Kentucky is one of four states referred to as a commonwealth. Before the American War of Independence, this land was called Transylvania with its capital at Boonesborough. It was a major gateway for early migration to the west through the Cumberland Gap, and was the first major frontier developed west of the Appalachian Mountains. Guns enabled this movement westward, and even the term shotgun was first coined in Kentucky in 1776. After the war, it became Kentucky County, Virginia and ten constitutional conventions took place at the courthouse of Constitution Square in Danville between 1784 and 1792. In 1790, Kentucky delegates accepted Virginia's terms for separation and the state constitution was drafted at the final convention in April 1792. On June 1, 1792, Kentucky became the fifteenth state in the union and Isaac Shelby, a Revolutionary War hero from Virginia, was named the first Governor of the Commonwealth Of Kentucky.
Both Abraham Lincoln and Jefferson Davis were born in Kentucky.Kentucky was a border state during the American Civil War and for a time had two state governments, one supporting the Confederacy and one supporting the Union. Fittingly, the Presidents of both the United States (Abraham Lincoln) and the Confederate States (Jefferson Davis) during the Civil War were born in Kentucky.
At the beginning of the war, control of Kentucky was coveted by both sides of the conflict because of its central location.
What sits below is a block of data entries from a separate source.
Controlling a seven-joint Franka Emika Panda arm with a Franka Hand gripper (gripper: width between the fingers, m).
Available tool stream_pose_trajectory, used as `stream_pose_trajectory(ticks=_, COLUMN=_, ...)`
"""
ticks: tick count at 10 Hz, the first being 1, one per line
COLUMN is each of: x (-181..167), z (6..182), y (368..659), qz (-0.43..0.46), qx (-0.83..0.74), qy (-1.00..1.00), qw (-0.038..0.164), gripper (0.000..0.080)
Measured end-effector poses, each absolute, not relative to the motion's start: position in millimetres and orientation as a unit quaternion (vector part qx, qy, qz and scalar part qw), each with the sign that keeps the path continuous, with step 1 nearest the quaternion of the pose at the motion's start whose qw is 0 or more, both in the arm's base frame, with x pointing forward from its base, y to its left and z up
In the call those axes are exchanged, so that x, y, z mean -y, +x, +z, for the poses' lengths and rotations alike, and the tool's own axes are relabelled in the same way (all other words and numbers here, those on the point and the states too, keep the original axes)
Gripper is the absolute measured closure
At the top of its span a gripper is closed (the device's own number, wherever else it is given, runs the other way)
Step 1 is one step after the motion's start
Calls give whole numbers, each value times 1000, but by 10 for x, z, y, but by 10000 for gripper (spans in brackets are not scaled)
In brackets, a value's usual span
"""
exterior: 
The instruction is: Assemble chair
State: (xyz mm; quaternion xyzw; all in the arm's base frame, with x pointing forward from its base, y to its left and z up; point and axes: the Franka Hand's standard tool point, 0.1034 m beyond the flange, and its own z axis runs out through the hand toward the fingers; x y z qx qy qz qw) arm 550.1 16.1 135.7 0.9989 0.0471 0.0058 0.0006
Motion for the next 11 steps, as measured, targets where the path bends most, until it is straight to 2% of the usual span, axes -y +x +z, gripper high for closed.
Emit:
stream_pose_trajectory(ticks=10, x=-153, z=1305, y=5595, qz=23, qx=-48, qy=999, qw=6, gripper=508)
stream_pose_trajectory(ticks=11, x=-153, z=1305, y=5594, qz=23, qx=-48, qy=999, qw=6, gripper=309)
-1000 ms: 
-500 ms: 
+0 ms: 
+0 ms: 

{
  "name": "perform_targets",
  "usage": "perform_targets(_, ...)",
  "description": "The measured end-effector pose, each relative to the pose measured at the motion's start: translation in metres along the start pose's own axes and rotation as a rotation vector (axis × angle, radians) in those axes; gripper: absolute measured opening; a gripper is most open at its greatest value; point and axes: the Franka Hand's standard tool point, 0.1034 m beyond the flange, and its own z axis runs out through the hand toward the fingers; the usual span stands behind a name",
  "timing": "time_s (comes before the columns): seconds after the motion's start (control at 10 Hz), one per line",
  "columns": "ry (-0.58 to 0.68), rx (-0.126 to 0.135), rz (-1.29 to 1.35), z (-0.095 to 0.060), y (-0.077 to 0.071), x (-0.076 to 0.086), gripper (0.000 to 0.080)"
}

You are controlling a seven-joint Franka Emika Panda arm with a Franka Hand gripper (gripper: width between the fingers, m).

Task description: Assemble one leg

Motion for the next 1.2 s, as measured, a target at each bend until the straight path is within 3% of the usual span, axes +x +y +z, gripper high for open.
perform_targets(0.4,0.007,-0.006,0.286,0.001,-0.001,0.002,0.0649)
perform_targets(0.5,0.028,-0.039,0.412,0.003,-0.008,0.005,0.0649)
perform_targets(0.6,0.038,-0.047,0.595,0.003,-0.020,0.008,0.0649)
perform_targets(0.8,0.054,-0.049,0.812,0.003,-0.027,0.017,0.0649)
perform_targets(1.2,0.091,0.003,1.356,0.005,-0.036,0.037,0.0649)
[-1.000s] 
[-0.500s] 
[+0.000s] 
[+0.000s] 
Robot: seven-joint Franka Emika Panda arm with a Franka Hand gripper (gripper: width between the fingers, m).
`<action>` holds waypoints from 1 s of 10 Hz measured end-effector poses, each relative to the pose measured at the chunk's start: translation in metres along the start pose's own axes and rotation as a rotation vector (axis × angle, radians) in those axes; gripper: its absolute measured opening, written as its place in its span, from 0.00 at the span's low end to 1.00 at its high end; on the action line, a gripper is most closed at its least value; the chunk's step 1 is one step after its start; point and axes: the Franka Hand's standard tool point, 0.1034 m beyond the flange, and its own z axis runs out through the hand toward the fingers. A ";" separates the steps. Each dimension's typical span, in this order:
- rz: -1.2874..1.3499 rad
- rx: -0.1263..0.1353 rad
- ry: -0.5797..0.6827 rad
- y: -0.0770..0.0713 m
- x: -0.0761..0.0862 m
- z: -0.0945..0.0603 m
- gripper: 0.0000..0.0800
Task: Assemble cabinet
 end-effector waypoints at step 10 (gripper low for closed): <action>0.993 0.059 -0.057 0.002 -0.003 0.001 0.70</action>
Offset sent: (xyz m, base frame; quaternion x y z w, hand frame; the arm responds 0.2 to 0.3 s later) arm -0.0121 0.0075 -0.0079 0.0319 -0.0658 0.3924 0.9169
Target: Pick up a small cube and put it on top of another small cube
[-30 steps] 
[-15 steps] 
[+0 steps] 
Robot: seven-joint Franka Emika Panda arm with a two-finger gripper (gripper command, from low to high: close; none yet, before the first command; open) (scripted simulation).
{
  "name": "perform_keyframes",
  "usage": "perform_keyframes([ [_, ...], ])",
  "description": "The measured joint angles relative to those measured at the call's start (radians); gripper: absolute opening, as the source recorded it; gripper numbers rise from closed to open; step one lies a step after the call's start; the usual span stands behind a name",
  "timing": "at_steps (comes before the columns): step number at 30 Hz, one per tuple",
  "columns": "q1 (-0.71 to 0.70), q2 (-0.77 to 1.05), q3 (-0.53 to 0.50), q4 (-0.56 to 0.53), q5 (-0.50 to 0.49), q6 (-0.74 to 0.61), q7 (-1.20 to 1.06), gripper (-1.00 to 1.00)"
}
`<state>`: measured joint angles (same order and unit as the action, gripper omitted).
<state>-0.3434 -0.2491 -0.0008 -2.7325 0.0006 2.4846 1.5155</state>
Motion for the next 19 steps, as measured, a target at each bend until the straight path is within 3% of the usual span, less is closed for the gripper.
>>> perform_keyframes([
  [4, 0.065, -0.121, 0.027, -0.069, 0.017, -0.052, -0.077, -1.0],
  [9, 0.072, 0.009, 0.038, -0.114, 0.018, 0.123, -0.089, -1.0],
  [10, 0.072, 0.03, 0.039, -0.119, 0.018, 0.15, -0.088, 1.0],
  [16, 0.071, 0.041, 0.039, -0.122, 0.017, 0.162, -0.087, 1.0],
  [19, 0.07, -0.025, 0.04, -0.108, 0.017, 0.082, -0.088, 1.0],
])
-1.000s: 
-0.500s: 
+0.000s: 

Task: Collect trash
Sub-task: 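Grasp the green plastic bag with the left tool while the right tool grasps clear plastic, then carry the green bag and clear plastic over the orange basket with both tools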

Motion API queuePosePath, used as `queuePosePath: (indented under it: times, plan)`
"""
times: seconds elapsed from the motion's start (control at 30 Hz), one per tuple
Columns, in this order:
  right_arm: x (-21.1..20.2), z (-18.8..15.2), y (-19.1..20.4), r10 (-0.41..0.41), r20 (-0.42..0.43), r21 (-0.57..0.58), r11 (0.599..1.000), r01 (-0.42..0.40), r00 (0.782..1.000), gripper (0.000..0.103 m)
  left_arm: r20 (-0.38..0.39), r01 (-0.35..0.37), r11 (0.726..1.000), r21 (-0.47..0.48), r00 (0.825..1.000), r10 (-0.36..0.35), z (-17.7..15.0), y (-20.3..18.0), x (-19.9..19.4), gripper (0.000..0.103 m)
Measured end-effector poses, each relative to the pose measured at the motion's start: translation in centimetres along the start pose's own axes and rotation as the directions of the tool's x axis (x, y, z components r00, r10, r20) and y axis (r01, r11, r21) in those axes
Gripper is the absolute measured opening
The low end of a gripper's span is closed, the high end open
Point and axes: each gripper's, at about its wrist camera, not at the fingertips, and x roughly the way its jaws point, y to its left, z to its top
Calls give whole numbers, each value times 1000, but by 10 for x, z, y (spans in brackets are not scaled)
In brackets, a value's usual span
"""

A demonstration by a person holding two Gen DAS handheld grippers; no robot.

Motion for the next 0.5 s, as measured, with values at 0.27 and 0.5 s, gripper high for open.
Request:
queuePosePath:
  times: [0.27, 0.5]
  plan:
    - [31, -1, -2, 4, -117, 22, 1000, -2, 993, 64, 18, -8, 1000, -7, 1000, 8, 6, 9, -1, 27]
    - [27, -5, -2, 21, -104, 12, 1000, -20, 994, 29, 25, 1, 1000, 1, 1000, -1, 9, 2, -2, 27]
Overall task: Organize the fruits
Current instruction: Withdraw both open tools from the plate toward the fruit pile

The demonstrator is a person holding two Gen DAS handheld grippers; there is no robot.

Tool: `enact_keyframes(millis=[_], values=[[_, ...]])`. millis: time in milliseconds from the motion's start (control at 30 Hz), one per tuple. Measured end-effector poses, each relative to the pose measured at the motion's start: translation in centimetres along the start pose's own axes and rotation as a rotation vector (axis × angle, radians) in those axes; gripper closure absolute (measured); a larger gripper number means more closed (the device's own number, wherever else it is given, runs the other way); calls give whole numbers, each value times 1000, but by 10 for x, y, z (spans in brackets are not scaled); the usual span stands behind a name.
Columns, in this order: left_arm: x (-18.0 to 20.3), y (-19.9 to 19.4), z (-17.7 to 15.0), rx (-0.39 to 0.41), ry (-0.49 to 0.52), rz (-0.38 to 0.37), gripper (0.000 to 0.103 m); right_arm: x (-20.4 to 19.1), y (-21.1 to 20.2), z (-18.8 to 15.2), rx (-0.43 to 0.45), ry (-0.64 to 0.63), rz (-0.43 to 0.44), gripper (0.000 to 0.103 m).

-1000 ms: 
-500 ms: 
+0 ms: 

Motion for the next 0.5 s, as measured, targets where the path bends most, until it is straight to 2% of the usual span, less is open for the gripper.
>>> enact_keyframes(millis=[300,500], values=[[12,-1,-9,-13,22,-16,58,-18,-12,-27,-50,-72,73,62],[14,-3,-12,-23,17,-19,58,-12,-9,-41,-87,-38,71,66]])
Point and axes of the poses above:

So much so, in fact, that in September 1861, Lincoln wrote in a private letter, “I think to lose Kentucky is nearly the same as to lose the whole game.” The Confederates made advances in the state during the "Kentucky Campaign" of Generals Braxton Bragg and Edmund Kirby Smith in 1862, but Braggs' retreat following the Battle of Perryville left the state under the control of the Union Army for the rest of the war.